*WHAT THE TASK REQUIRES*. Every line with the word "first" in it should be extracted from the data that follows.

*INPUT DATA*.
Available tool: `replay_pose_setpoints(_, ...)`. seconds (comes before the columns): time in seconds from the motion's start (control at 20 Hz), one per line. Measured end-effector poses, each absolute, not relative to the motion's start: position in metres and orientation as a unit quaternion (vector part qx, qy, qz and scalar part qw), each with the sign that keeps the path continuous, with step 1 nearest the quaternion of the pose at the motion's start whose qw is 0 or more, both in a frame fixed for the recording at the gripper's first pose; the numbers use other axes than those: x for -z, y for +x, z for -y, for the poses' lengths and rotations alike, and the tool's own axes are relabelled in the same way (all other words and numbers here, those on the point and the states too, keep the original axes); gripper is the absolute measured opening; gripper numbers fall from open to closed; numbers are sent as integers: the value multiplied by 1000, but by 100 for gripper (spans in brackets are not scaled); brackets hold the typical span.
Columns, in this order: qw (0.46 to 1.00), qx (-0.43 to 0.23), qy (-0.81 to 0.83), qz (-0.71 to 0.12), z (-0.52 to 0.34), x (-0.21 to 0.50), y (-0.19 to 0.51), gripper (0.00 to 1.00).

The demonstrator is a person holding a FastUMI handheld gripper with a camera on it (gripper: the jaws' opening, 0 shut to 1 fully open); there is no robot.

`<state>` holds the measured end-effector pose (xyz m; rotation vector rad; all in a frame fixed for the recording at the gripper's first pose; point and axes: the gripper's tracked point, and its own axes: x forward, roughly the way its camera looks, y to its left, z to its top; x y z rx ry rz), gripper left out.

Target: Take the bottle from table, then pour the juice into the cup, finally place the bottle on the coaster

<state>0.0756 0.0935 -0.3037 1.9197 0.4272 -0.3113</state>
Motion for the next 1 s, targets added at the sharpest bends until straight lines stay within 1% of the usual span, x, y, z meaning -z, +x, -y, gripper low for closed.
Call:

*OUTPUT BELOW*.
Available tool: `replay_pose_setpoints(_, ...)`. seconds (comes before the columns): time in seconds from the motion's start (control at 20 Hz), one per line. Measured end-effector poses, each absolute, not relative to the motion's start: position in metres and orientation as a unit quaternion (vector part qx, qy, qz and scalar part qw), each with the sign that keeps the path continuous, with step 1 nearest the quaternion of the pose at the motion's start whose qw is 0 or more, both in a frame fixed for the recording at the gripper's first pose; the numbers use other axes than those: x for -z, y for +x, z for -y, for the poses' lengths and rotations alike, and the tool's own axes are relabelled in the same way (all other words and numbers here, those on the point and the states too, keep the original axes); gripper is the absolute measured opening; gripper numbers fall from open to closed; numbers are sent as integers: the value multiplied by 1000, but by 100 for gripper (spans in brackets are not scaled); brackets hold the typical span.
`<state>` holds the measured end-effector pose (xyz m; rotation vector rad; all in a frame fixed for the recording at the gripper's first pose; point and axes: the gripper's tracked point, and its own axes: x forward, roughly the way its camera looks, y to its left, z to its top; x y z rx ry rz), gripper left out.

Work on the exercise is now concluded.